=== To do ===
With nothing left out, repeat every entry exactly.

=== Supplied material ===
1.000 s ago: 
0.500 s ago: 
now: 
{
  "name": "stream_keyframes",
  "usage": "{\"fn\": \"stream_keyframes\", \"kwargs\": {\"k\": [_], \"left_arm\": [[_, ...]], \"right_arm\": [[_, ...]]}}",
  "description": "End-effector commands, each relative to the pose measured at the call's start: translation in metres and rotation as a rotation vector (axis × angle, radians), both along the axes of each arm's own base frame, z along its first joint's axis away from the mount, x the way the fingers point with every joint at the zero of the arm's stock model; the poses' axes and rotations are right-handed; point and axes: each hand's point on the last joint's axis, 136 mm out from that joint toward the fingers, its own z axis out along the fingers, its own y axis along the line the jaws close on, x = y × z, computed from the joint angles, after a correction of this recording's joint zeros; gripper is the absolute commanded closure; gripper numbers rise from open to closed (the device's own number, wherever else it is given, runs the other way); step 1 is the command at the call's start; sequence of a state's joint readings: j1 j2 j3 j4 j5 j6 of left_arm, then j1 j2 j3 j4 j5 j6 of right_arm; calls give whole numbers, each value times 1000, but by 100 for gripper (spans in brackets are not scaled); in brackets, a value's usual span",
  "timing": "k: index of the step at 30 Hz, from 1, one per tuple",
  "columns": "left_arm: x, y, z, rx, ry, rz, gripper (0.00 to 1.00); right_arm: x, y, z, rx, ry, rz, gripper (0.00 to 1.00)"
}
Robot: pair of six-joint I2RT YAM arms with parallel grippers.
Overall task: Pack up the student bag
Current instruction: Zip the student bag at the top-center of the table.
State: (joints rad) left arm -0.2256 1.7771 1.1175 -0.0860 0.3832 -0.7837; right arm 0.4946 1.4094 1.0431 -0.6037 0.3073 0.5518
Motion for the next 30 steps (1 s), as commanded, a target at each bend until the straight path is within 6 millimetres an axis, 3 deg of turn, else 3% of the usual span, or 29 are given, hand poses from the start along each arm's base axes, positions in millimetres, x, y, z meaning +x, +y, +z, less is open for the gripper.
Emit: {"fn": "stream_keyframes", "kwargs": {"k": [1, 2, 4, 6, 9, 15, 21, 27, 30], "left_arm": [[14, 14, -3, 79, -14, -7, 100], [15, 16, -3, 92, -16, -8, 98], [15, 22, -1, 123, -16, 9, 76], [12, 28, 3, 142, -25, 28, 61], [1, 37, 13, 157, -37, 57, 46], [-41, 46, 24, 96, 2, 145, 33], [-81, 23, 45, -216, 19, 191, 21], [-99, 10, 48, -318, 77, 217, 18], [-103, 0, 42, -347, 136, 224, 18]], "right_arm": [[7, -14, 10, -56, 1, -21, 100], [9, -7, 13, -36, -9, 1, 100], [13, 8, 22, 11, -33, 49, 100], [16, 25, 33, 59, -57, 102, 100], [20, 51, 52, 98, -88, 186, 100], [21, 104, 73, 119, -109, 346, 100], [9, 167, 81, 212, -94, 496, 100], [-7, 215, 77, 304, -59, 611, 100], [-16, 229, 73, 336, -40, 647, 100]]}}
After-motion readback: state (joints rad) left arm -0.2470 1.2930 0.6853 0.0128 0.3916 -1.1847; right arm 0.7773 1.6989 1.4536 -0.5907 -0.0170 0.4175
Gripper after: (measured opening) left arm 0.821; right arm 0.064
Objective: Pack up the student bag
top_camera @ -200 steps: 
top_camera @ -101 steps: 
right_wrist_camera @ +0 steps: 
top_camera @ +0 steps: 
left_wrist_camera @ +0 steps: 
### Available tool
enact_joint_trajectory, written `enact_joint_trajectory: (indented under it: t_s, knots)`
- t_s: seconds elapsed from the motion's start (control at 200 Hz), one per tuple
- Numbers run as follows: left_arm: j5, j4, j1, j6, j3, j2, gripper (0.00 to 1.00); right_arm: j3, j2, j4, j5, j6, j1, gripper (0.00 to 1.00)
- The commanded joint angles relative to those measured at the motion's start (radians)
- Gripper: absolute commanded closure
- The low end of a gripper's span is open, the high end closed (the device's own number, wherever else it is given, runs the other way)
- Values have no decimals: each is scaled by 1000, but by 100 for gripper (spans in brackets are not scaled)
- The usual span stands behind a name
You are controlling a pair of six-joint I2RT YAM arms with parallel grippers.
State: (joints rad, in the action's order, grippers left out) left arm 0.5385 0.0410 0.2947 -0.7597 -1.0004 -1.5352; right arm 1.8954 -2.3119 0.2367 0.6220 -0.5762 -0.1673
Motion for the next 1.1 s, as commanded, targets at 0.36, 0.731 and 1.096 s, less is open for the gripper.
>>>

=== Reply ===
1.000 s ago: 
0.500 s ago: 
now: 
{
  "name": "stream_keyframes",
  "usage": "{\"fn\": \"stream_keyframes\", \"kwargs\": {\"k\": [_], \"left_arm\": [[_, ...]], \"right_arm\": [[_, ...]]}}",
  "description": "End-effector commands, each relative to the pose measured at the call's start: translation in metres and rotation as a rotation vector (axis × angle, radians), both along the axes of each arm's own base frame, z along its first joint's axis away from the mount, x the way the fingers point with every joint at the zero of the arm's stock model; the poses' axes and rotations are right-handed; point and axes: each hand's point on the last joint's axis, 136 mm out from that joint toward the fingers, its own z axis out along the fingers, its own y axis along the line the jaws close on, x = y × z, computed from the joint angles, after a correction of this recording's joint zeros; gripper is the absolute commanded closure; gripper numbers rise from open to closed (the device's own number, wherever else it is given, runs the other way); step 1 is the command at the call's start; sequence of a state's joint readings: j1 j2 j3 j4 j5 j6 of left_arm, then j1 j2 j3 j4 j5 j6 of right_arm; calls give whole numbers, each value times 1000, but by 100 for gripper (spans in brackets are not scaled); in brackets, a value's usual span",
  "timing": "k: index of the step at 30 Hz, from 1, one per tuple",
  "columns": "left_arm: x, y, z, rx, ry, rz, gripper (0.00 to 1.00); right_arm: x, y, z, rx, ry, rz, gripper (0.00 to 1.00)"
}
Robot: pair of six-joint I2RT YAM arms with parallel grippers.
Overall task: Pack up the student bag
Current instruction: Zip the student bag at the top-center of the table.
State: (joints rad) left arm -0.2256 1.7771 1.1175 -0.0860 0.3832 -0.7837; right arm 0.4946 1.4094 1.0431 -0.6037 0.3073 0.5518
Motion for the next 30 steps (1 s), as commanded, a target at each bend until the straight path is within 6 millimetres an axis, 3 deg of turn, else 3% of the usual span, or 29 are given, hand poses from the start along each arm's base axes, positions in millimetres, x, y, z meaning +x, +y, +z, less is open for the gripper.
Emit: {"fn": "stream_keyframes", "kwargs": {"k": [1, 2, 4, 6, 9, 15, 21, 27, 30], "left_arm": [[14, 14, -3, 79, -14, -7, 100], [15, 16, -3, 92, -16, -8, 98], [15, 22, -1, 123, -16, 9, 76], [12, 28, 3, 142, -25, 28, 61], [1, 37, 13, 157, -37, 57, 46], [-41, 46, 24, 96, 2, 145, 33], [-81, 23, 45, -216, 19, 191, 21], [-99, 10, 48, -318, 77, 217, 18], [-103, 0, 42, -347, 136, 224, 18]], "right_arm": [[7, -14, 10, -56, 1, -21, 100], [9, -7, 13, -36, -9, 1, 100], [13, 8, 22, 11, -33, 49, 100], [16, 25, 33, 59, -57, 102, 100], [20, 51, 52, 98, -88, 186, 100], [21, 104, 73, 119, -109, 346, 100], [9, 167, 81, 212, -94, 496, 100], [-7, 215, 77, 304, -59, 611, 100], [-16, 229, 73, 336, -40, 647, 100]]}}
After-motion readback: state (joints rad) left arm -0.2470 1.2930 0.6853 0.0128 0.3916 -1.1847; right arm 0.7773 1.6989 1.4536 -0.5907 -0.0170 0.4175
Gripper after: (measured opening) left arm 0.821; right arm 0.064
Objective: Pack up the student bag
top_camera @ -200 steps: 
top_camera @ -101 steps: 
right_wrist_camera @ +0 steps: 
top_camera @ +0 steps: 
left_wrist_camera @ +0 steps: 
### Available tool
enact_joint_trajectory, written `enact_joint_trajectory: (indented under it: t_s, knots)`
- t_s: seconds elapsed from the motion's start (control at 200 Hz), one per tuple
- Numbers run as follows: left_arm: j5, j4, j1, j6, j3, j2, gripper (0.00 to 1.00); right_arm: j3, j2, j4, j5, j6, j1, gripper (0.00 to 1.00)
- The commanded joint angles relative to those measured at the motion's start (radians)
- Gripper: absolute commanded closure
- The low end of a gripper's span is open, the high end closed (the device's own number, wherever else it is given, runs the other way)
- Values have no decimals: each is scaled by 1000, but by 100 for gripper (spans in brackets are not scaled)
- The usual span stands behind a name
You are controlling a pair of six-joint I2RT YAM arms with parallel grippers.
State: (joints rad, in the action's order, grippers left out) left arm 0.5385 0.0410 0.2947 -0.7597 -1.0004 -1.5352; right arm 1.8954 -2.3119 0.2367 0.6220 -0.5762 -0.1673
Motion for the next 1.1 s, as commanded, targets at 0.36, 0.731 and 1.096 s, less is open for the gripper.
>>>

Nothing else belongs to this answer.